Machine Learning–based scoring model for risk / propensity / credit-style scoring. Designed for real-world usage with explainability, stability, and production readiness in mind.
A Behavioral Score (B-Score) is a statistical model used to assess the credit risk of existing customers based on their historical behavior with a financial institution. Unlike an Application Score (A-Score), which uses "static" data from the time of enrollment, the B-Score is dynamic, evolving as the customer interacts with the product.
This project builds a B-Scoring model using supervised ML to predict a target score (e.g. default risk or probability of default). The workflow follows industry-standard model development practices.
ml_scoring_model/
├── models/
│ ├── model.cbm #Trainned model (.cbm)
│ └── model_study.pkl #Study parameters (pkl.)
├── notebooks/
│ ├── 01_factor_creation.ipynb
│ ├── 02_data_sampling.ipynb
│ ├── 03_modeling.ipynb
│ └── 04_score_evaluation.ipynb
├── src/
│ ├── create_factor.py
│ ├── modified_sampling.py
│ ├── features_prep.py
│ ├── features_selection.py
│ ├── mixed_matrix.py
│ ├── cluster_analysis.py
│ ├── model_builder.py
│ ├── score_construct.py
│ └── back_testing.py
├── data/
│ ├── processed/
| | ├── behaviour_factors.parquet #Not tracked by git
| | ├── train_data.parquet #Not tracked by git
| | ├── test_data.parquet #Not tracked by git
| | └── usedcar_transaction_score.parquet #Not tracked by git
│ └── raw/
| | ├── usedcar_transaction.parquet #Not tracked by git
| └── └── longlistFactor.csv
├── requirements.txt
└── README.md
Raw transaction data is often too granular and noisy for machine learning models. Factor Engineering (or Feature Engineering) is the process of transforming raw logs into meaningful predictors. In this project, factors are generally categorized into the following aspects:
| No. | Aspect | Description |
|---|---|---|
| 1 | Account balance | The total amount of money remaining in a customer’s account (or the total debt owed on a credit line) at a specific point in time. |
| 2 | Due amount | The portion of the total balance that must be paid including; the principal, interest, and fees within the current billing cycle. |
| 3 | Repayment | The act of a borrower paying back the principal and interest on a loan or credit facility. |
| 4 | Delinquency status | A snapshot of how many days a payment is overdue. It is typically measured in Days Past Due (DPD), categorized into buckets. |
The primary reason for creating behavioral factors is to transform massive, noisy transaction data into dynamic insights that reflect a customer's current financial health. Unlike static application data, behavioral factors capture trends such as shifting spending patterns, declining repayment habits, or increasing credit reliance that allowing the model to detect "early warning signs" months before an actual default occurs.

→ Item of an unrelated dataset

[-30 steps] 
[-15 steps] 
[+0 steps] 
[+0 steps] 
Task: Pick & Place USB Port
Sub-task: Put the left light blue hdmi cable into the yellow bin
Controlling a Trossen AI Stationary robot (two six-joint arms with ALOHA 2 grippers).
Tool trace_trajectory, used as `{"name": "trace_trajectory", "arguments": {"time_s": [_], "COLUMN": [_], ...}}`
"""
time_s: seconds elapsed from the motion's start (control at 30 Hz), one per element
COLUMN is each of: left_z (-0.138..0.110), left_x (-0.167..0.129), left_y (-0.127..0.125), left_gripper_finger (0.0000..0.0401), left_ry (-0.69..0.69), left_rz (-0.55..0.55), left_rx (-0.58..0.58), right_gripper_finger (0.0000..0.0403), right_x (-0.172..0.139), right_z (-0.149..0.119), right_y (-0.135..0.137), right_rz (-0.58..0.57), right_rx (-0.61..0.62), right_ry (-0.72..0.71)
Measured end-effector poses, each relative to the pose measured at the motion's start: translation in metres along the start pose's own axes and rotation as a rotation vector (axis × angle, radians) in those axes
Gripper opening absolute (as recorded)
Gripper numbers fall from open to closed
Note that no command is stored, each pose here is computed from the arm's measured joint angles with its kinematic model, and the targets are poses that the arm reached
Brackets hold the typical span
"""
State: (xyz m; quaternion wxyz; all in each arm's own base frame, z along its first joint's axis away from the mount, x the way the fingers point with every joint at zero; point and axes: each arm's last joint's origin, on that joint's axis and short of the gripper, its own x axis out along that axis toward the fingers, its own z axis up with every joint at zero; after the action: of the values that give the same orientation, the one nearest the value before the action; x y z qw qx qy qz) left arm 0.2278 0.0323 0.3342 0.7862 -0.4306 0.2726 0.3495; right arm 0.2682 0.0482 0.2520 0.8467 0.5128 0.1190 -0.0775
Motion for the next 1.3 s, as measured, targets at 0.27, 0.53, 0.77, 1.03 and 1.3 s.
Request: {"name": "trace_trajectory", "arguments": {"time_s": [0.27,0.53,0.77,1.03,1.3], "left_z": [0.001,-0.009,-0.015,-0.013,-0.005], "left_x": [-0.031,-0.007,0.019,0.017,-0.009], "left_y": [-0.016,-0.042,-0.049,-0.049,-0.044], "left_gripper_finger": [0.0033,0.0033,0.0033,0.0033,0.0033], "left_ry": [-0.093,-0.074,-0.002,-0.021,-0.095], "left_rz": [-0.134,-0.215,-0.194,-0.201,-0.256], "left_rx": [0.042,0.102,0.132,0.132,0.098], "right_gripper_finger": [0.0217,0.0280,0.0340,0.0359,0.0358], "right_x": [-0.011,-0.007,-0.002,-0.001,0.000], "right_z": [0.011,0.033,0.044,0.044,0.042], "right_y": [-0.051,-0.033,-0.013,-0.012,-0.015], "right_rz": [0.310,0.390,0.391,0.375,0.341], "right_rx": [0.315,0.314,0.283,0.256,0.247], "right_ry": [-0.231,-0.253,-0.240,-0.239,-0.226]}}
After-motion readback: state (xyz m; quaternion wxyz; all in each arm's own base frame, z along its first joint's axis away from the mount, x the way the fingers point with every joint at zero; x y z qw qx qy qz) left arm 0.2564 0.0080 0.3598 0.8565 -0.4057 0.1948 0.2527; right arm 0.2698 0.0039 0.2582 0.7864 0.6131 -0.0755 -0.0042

The example of behavioral factors are listed below:
| No. | Factor | Description |
|---|---|---|
| 1 | avg_bal_3 | The average of account balance over the last 3 months. |
| 2 | max_due_3_to_fin | The maximum due amount over the last 3 months to initial financial amount. |
| 3 | n_fully_pay_3 | The number of months (times) that fully payment made over the last 3 months. |
| 4 | max_del_3 | The maximum delinquency over the last 3 months |
Unlike a standard train/test split even one stratified on the default rate, the behavioral data is designed to capture granular on transaction level patterns over time. A traditional random split at the record level can lead to data leakage, where a single customer’s history is fragmented across both training and testing sets, resulting in an over optimistic model.
To mitigate this, the modified train/test split of customer level partitioning strategy is implemented to ensure that all records belonging to a specific customer are confined to only one dataset. Furthermore, this split was meticulously balanced to minimize the variance in default rates across both the global population and on a month by month basis, ensuring the model's stability and performance remain consistent over time.

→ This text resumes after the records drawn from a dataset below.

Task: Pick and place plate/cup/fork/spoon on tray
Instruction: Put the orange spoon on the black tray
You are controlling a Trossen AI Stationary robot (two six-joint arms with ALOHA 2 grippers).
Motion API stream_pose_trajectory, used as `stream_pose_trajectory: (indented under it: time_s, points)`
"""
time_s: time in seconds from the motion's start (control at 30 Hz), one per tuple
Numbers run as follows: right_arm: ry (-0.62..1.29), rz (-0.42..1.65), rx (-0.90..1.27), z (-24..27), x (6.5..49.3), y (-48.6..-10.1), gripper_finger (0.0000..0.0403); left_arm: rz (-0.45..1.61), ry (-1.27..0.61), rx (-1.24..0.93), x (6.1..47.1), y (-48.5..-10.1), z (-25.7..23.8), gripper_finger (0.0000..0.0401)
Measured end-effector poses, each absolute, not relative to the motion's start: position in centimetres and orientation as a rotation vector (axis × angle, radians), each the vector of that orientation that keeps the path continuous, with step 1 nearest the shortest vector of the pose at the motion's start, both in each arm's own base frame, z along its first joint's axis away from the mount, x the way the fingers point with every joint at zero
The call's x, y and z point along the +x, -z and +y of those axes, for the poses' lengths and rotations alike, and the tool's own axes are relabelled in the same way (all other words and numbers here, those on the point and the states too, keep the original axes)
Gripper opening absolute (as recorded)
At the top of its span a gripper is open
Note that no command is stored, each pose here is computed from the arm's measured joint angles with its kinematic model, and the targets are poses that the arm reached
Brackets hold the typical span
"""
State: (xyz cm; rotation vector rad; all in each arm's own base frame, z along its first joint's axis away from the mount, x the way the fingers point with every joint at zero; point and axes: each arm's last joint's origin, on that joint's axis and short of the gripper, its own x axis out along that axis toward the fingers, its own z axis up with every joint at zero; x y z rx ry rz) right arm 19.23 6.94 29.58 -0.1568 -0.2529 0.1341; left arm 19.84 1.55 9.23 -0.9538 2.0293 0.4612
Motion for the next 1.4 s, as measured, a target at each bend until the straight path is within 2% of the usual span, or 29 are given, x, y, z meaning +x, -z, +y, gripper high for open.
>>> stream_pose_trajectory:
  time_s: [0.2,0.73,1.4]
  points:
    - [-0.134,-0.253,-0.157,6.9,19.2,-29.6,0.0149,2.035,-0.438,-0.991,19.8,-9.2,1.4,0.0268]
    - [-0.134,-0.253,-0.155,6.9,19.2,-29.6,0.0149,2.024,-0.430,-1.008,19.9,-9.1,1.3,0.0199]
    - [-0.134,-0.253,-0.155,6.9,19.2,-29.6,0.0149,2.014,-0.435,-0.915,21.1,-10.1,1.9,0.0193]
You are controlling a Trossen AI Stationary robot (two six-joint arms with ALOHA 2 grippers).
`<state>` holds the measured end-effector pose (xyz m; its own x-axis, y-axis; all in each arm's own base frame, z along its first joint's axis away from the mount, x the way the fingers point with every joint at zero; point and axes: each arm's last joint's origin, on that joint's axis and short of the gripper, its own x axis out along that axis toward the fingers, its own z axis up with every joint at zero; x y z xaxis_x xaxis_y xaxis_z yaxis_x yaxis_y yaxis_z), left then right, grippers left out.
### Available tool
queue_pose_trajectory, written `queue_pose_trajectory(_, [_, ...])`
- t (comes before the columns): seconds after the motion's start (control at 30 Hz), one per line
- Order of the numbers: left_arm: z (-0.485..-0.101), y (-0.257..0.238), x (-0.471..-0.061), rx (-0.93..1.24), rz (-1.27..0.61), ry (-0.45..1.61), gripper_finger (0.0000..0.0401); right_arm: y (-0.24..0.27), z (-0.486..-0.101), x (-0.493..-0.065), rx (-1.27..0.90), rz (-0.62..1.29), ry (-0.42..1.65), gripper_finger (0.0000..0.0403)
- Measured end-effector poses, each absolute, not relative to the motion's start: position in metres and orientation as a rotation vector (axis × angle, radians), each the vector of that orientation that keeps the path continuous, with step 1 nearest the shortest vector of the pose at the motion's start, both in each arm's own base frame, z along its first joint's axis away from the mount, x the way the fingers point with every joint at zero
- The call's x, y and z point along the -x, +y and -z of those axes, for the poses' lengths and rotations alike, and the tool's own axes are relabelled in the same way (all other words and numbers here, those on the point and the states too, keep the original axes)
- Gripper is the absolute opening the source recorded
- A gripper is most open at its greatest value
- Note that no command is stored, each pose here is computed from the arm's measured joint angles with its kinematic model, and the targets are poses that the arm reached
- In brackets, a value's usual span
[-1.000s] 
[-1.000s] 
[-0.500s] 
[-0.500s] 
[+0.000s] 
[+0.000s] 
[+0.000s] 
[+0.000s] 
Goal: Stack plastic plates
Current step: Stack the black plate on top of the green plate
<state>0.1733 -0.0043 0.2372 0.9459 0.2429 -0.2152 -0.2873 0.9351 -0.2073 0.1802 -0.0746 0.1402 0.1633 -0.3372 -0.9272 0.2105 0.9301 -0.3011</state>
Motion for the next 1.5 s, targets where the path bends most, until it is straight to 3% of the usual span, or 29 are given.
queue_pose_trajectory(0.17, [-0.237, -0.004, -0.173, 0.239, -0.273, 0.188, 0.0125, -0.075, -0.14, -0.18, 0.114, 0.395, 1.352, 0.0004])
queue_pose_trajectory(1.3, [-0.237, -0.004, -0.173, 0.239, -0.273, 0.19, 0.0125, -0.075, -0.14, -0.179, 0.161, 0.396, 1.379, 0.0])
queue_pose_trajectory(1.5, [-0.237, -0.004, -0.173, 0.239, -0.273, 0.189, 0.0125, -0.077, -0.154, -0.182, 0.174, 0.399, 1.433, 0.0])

The process transforms categorical labels into numerical values using K-Fold Target Encoding. Instead of just calculating a simple average of the target for each category, it uses cross-validation to ensure that the value assigned to a row is calculated from other data "folds." This prevents the model from "cheating" (data leakage) and reduces overfitting. It also uses "smoothing" to balance category means with the global average and smartly fills any missing or new categories with the overall mean.
The process then cleans up numerical data by filling in missing values using MICE (Multiple Imputation by Chained Equations). Rather than just plugging in a static mean or median, it treats every missing value as a target to be predicted by a Bayesian Ridge model based on other available features. It also automatically converts infinite values to nulls so they can be imputed properly, ensuring your final dataset is complete, statistically sound, and ready for feature selection.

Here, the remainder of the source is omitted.